What to do: Your answer must be one number: the count of lines below that include "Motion".

====== Material to process ======

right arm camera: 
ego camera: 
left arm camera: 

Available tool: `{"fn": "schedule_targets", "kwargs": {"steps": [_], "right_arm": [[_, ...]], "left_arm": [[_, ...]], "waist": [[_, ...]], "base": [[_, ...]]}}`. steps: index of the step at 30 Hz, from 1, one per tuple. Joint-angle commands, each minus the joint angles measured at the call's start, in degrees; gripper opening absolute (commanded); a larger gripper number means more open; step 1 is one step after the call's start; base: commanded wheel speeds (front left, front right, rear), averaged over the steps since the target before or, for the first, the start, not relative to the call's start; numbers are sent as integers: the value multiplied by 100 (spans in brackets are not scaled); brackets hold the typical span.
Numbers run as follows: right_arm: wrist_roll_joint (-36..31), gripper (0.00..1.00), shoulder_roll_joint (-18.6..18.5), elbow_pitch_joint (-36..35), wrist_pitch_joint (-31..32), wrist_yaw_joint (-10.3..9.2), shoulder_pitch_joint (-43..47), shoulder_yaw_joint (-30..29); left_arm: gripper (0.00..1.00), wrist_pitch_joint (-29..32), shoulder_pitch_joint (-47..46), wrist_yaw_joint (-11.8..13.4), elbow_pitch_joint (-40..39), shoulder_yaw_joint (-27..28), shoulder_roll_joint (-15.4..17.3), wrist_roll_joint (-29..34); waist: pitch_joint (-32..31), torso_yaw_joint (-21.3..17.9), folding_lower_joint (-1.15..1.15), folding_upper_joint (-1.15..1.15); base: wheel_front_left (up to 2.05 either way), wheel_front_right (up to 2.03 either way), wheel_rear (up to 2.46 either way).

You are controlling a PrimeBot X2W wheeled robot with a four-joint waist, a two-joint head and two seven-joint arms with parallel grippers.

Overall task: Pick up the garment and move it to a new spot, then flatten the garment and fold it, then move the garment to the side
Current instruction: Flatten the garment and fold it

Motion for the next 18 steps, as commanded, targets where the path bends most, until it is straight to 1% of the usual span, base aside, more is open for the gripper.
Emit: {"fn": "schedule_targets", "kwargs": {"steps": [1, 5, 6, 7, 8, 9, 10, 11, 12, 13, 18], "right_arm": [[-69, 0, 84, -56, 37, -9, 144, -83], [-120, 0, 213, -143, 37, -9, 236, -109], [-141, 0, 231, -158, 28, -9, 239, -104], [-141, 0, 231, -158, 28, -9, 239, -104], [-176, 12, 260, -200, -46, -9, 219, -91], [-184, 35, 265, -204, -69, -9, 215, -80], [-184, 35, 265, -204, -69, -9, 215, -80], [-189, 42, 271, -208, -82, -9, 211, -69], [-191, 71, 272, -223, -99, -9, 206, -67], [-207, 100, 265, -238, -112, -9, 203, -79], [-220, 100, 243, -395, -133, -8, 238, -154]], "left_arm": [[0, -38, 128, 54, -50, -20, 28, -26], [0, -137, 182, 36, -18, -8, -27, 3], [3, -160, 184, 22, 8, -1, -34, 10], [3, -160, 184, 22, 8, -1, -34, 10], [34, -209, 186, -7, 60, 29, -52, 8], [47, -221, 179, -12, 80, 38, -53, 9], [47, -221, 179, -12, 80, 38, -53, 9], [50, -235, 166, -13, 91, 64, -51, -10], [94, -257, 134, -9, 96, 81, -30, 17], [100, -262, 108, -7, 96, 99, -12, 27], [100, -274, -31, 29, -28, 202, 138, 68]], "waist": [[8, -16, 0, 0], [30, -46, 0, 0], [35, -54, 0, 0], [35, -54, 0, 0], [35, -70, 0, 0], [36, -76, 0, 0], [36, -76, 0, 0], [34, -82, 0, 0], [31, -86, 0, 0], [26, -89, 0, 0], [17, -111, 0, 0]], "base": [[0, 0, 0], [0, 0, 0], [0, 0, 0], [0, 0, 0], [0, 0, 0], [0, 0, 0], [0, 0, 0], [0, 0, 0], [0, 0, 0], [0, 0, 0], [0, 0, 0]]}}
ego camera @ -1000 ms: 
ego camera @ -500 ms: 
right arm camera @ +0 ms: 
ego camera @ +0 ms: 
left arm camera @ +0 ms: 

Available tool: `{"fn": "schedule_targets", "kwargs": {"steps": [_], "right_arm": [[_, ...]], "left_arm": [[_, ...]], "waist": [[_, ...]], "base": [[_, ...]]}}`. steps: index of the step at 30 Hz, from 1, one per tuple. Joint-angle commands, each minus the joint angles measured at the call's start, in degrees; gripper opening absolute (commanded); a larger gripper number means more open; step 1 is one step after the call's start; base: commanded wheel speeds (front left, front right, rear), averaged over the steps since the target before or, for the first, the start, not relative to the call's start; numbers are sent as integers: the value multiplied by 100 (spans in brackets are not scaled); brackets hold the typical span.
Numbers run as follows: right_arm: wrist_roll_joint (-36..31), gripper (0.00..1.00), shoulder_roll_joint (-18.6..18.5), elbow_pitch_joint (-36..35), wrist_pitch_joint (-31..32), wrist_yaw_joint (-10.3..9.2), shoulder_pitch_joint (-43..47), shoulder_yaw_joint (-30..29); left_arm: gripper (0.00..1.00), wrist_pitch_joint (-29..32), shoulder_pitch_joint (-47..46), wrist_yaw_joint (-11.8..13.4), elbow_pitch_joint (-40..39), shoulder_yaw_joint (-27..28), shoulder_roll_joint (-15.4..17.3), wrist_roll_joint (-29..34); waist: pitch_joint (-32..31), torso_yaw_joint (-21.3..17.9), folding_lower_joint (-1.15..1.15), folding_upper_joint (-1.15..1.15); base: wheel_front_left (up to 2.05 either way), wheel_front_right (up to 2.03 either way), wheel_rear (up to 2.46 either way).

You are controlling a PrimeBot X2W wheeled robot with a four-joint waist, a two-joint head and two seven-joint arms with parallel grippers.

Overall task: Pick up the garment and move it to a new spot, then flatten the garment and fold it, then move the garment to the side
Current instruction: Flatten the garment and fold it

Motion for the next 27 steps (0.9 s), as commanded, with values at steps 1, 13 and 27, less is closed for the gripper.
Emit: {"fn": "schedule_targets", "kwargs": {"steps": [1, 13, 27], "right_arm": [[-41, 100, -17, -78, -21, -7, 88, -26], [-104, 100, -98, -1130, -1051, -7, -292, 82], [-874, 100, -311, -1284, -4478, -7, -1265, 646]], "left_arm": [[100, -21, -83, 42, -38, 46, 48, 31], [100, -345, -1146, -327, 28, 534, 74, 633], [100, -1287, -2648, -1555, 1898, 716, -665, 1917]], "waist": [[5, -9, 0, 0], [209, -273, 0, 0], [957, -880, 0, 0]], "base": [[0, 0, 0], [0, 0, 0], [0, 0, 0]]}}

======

Result: 2